O governo tem feito uma série de alianças e tomado decisões que vão de encontro a muitas plataformas clássicas da esquerda. Caso a presidente se mantenha no cargo, o senhor vê o governo retomando estas plataformas?

— Nós temos um vício na nossa democracia que é o governo de coalizão. É um governo de negociação que descamba para a negociata. Para você buscar apoio no Parlamento, e sem ele não há como governar, é preciso fazer acertos com os partidos. “Eu o apoio desde que você me dê tal cargo, faça uma estrada na minha região”, e por aí vai. Isso tem que ser superado, caso contrário, continuaremos com as crises. Por isso acredito que uma nova eleição ou acerto comum que chamasse pessoas notáveis na política, no saber acadêmico, na experiência econômica, jurídica, para pensar além dos partidos, seria um caminho. A questão é que ninguém pensa no todo, cada um quer salvar seu partido, sua parte.

Acho que Dilma só terá chance se fizer uma guinada para a esquerda e fizer outras opções político-sociais, retomando novamente e alargando a inclusão social, que foi a nota característica do governo Lula-Dilma, criando um suporte partidário que sustente essa política.
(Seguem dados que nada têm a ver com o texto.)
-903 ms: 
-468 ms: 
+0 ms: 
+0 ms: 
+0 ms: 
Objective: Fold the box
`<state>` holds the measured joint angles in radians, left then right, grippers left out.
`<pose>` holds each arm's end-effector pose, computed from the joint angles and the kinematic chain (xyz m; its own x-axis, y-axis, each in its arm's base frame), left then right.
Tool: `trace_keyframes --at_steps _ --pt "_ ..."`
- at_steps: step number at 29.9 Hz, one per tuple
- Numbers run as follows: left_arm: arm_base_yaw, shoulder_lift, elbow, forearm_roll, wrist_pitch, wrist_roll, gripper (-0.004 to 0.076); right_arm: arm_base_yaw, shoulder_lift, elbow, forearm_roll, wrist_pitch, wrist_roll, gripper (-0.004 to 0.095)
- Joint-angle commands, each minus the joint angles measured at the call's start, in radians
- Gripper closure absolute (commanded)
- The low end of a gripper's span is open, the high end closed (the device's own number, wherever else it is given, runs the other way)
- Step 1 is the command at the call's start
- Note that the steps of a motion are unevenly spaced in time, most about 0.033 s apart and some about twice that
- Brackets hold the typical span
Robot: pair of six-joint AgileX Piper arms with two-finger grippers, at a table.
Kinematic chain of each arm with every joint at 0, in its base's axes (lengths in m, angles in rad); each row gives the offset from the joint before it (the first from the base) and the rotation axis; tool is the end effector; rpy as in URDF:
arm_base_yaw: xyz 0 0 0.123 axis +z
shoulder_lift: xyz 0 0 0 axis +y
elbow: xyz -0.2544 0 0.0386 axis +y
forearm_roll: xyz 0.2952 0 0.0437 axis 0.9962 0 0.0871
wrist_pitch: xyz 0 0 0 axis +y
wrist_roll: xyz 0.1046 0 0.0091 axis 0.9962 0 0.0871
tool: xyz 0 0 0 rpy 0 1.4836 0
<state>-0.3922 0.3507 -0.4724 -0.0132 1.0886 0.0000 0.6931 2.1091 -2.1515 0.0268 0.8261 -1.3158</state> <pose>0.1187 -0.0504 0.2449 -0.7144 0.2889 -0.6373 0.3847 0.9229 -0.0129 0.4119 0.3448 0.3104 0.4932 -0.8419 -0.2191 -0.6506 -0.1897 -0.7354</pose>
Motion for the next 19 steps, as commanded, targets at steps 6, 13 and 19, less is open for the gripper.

Mas aí será preciso contar muito com o apoio e com a visão ética dos políticos que pensam no Brasil, no melhor de todos, o que é difícil. Esse acerto será inevitável. Como estamos não há como continuar.
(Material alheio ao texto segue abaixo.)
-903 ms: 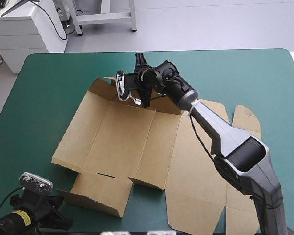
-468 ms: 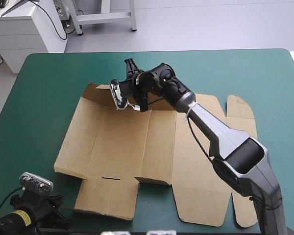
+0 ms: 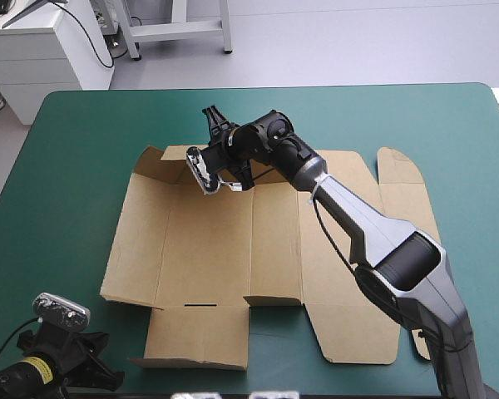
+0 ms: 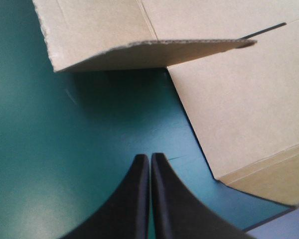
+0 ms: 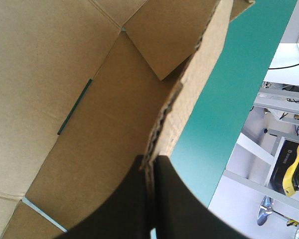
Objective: Fold the box
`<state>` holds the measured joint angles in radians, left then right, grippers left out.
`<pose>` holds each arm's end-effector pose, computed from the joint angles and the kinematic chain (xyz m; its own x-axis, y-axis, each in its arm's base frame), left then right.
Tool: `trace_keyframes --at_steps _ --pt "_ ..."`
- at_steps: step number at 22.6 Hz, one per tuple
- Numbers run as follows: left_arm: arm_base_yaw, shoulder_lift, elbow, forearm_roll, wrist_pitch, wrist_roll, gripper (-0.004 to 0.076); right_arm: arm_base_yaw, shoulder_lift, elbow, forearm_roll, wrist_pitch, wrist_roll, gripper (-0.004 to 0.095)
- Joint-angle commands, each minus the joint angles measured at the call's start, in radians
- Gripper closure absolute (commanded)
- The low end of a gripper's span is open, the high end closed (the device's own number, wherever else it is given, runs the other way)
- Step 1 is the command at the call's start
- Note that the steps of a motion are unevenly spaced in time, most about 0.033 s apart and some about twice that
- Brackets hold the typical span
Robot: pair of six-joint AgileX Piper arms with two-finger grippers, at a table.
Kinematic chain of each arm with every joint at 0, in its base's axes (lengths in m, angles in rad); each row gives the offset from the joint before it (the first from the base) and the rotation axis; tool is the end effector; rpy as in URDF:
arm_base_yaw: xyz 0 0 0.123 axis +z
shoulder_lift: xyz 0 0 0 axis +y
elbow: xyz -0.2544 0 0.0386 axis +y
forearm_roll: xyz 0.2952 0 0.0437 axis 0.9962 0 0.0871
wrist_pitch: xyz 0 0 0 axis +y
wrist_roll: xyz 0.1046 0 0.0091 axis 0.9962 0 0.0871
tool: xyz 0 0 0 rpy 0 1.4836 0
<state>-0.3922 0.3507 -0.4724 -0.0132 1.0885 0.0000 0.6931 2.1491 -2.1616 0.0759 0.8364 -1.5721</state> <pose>0.1187 -0.0504 0.2449 -0.7143 0.2888 -0.6374 0.3847 0.9229 -0.0129 0.4145 0.3519 0.2920 0.6436 -0.7617 -0.0745 -0.5486 -0.3913 -0.7389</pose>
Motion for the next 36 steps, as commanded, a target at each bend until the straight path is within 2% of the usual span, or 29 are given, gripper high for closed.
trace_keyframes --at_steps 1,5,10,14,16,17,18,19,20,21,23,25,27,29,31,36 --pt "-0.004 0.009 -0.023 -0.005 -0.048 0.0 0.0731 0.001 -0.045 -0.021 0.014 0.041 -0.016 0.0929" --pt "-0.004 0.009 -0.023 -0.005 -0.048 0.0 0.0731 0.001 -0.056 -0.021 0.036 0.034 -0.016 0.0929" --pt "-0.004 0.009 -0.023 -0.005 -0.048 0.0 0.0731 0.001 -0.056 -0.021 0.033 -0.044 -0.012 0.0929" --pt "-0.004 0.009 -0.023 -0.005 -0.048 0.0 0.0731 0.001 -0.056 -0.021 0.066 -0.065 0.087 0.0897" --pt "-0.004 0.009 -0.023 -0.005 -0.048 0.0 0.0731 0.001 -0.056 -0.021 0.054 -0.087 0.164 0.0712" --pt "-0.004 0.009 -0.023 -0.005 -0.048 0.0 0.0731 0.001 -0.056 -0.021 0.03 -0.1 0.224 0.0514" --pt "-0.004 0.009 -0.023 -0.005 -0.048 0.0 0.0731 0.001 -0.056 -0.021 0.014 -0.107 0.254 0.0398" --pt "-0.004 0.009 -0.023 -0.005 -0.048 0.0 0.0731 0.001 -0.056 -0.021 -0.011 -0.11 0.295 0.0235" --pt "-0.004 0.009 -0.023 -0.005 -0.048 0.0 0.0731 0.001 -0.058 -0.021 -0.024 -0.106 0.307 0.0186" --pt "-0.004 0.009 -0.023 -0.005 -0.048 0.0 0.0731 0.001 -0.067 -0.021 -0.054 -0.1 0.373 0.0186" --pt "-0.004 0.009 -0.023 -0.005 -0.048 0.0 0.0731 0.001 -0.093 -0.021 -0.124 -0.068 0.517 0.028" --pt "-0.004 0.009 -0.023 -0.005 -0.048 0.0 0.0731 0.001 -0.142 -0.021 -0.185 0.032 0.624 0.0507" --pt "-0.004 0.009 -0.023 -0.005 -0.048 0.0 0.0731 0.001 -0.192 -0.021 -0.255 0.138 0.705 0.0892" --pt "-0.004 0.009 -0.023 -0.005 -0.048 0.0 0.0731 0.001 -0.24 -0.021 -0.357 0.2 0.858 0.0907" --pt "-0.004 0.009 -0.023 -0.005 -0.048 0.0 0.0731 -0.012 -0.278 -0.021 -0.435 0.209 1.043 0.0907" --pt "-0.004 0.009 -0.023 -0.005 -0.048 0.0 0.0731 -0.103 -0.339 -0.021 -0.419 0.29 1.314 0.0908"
E como fica o Partido dos Trabalhadores frente ao atual momento político?

— O PT se cura se ele voltar às bases. Sou da opinião de que o PT não deve mais continuar no poder. Neste instante é importante porque ganhou as eleições, é um dado democrático. Os outros não aceitaram que ela [Dilma] ganhou porque se julgavam melhores. Tentam derrubar esse governo e tornar ingovernável, o que é absolutamente antidemocrático. O que se fez contra ela neste ano e meio é vergonhoso para qualquer um que tenha um pouco de senso de ética na política. Não aceitaram que perderam, e perderam. A democracia é assim. Espere a próxima vez. Eles se deram conta de que pela nova consciência que se criou no Brasil nunca vão chegar ao poder antigo pela eleição. O povo já sabe qual a lógica do capital, da macroeconomia, de exclusão, que só beneficia aquele grupo. No Brasil, 5.000 famílias controlam 46% do PIB. Eles que comandam porque a economia domina a política.
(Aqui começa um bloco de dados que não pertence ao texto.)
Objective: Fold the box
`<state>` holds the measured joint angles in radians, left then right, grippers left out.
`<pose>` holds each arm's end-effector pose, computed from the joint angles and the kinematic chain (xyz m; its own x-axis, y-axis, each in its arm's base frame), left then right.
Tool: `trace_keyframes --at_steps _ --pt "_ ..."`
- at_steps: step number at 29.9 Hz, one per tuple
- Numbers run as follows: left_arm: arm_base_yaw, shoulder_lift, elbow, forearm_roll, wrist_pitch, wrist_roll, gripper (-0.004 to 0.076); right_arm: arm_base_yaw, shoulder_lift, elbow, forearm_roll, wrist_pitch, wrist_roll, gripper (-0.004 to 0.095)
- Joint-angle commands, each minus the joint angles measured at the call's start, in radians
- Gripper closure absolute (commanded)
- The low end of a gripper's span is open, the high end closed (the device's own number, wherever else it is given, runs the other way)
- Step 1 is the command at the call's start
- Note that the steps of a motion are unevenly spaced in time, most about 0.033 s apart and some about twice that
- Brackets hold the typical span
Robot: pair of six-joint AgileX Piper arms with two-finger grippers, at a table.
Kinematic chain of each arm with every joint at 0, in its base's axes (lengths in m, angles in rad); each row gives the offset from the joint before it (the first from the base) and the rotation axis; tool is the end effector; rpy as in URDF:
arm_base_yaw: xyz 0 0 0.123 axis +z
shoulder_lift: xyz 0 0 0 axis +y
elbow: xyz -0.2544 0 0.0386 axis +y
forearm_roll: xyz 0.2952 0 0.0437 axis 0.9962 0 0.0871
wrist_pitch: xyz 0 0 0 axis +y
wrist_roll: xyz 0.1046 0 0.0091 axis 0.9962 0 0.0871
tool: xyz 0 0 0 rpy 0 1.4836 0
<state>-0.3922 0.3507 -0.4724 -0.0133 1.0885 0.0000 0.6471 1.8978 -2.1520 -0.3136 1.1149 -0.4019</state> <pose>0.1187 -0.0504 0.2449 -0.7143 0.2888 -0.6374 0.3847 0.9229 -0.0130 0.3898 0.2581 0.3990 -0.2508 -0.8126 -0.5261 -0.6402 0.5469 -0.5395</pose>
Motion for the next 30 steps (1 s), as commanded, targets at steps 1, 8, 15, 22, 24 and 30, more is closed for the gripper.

Estamos errados em muitos pontos. A crise é boa nesse sentido, nos faz refletir. Queremos um Brasil justo ou apenas rico? Para um Brasil apenas rico aplica-se o capitalismo violento e fica-se rico. Beneficia-se alguns, com grandes injustiças sociais e ecológicas. Ou um país justo que faz uma distribuição melhor, que inclui mais gente, que tem um ritmo mais lento, mas muito mais seguro, sustentável? Agora é um momento histórico de fazer essa opção e estamos maduros para isso.